### [ABOUT THIS TASK]
Only one stretch of the data below should be repeated: the lines from the line containing "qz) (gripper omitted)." through the line containing "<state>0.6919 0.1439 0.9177", inclusive, exactly as they are.

### [MATERIAL SUPPLIED]

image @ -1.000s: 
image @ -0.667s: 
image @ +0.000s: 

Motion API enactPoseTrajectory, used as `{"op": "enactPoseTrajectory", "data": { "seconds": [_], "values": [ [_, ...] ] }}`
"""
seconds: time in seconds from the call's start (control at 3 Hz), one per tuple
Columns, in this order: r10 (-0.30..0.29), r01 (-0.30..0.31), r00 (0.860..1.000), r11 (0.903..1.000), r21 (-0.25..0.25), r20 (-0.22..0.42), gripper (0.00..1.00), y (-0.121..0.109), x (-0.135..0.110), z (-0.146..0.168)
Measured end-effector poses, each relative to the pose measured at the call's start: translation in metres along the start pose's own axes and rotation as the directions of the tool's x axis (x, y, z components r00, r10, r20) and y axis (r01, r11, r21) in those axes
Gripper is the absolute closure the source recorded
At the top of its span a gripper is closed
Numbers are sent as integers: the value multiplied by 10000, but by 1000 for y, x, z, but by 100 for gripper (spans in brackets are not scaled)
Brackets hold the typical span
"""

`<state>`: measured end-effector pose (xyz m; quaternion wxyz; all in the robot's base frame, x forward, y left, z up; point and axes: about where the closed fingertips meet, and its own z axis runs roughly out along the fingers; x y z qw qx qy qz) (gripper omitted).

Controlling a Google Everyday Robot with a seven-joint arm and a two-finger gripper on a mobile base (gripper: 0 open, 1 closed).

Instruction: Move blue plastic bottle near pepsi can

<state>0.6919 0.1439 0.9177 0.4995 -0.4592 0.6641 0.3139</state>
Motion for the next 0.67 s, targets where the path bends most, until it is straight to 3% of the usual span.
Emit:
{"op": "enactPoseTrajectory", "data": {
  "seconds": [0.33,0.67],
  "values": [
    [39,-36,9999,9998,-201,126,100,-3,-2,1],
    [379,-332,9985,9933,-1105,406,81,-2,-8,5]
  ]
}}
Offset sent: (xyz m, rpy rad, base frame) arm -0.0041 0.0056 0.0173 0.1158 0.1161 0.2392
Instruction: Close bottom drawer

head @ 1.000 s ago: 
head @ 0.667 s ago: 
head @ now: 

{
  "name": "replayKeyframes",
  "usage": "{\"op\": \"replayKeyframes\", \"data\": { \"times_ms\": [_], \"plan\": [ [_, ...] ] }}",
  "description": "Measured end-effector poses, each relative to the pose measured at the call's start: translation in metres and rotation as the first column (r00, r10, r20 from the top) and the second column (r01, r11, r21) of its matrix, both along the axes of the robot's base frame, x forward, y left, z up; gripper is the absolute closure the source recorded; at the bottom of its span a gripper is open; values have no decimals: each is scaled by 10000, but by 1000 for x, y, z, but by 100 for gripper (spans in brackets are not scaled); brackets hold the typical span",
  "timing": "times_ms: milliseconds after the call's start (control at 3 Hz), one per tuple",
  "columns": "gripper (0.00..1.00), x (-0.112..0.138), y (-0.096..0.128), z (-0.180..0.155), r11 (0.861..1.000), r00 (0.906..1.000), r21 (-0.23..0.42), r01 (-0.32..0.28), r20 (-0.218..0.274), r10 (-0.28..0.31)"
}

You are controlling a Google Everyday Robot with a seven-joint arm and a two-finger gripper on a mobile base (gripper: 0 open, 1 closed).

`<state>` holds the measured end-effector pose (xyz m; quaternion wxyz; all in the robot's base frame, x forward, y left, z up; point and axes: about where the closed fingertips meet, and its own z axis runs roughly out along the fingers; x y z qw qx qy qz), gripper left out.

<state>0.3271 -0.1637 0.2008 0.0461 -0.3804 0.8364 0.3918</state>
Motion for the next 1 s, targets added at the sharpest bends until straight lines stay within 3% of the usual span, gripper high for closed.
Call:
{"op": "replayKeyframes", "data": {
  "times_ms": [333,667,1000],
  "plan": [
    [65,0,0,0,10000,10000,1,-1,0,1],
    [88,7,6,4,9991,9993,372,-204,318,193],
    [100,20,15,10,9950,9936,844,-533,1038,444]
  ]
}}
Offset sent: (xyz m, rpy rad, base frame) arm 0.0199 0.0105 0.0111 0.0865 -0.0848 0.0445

### [TASK RESULT]
`<state>`: measured end-effector pose (xyz m; quaternion wxyz; all in the robot's base frame, x forward, y left, z up; point and axes: about where the closed fingertips meet, and its own z axis runs roughly out along the fingers; x y z qw qx qy qz) (gripper omitted).

Controlling a Google Everyday Robot with a seven-joint arm and a two-finger gripper on a mobile base (gripper: 0 open, 1 closed).

Instruction: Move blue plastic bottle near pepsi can

<state>0.6919 0.1439 0.9177 0.4995 -0.4592 0.6641 0.3139</state>

Nothing remains open in this exercise.